++++ AVAILABLE DATA
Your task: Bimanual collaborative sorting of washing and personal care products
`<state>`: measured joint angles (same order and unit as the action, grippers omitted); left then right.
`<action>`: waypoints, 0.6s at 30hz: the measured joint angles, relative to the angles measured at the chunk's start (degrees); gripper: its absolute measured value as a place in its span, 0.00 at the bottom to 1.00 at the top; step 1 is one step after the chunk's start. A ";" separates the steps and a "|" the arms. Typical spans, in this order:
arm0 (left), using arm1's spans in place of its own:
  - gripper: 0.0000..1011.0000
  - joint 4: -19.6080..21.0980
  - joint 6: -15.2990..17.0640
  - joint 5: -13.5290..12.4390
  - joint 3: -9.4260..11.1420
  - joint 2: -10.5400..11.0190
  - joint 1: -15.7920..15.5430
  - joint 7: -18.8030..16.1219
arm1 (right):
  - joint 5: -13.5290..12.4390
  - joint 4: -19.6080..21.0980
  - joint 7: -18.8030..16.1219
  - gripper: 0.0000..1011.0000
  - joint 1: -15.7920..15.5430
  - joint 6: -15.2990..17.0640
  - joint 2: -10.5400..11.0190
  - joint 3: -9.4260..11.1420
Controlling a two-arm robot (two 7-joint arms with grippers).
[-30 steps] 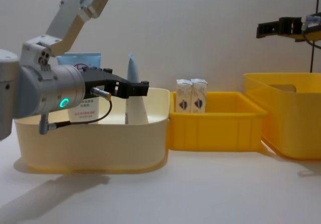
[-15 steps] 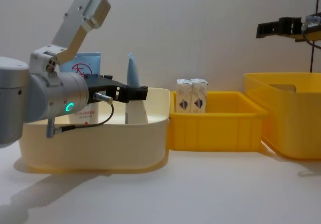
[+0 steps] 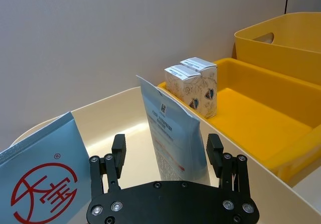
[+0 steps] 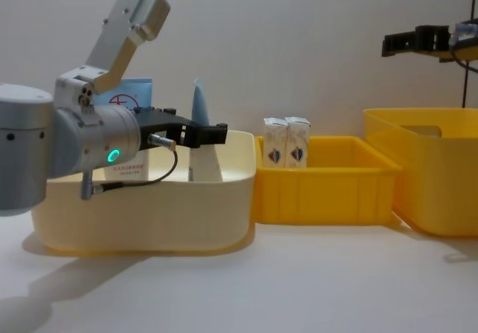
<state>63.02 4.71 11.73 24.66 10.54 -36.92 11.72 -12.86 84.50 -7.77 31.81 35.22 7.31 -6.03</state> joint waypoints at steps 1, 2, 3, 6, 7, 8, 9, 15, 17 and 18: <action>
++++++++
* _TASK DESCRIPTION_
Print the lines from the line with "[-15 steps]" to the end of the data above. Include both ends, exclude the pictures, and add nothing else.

* _OUTPUT BELOW_
[-15 steps] 
[+0 steps] 
[+0 steps] 
<state>63.02 4.71 11.73 24.66 10.54 -36.92 11.72 -12.86 84.50 -7.77 31.81 35.22 7.31 -6.03</state> joint waypoints at steps 1, 2, 3, 6, 7, 8, 9, 15, 17 and 18: <action>

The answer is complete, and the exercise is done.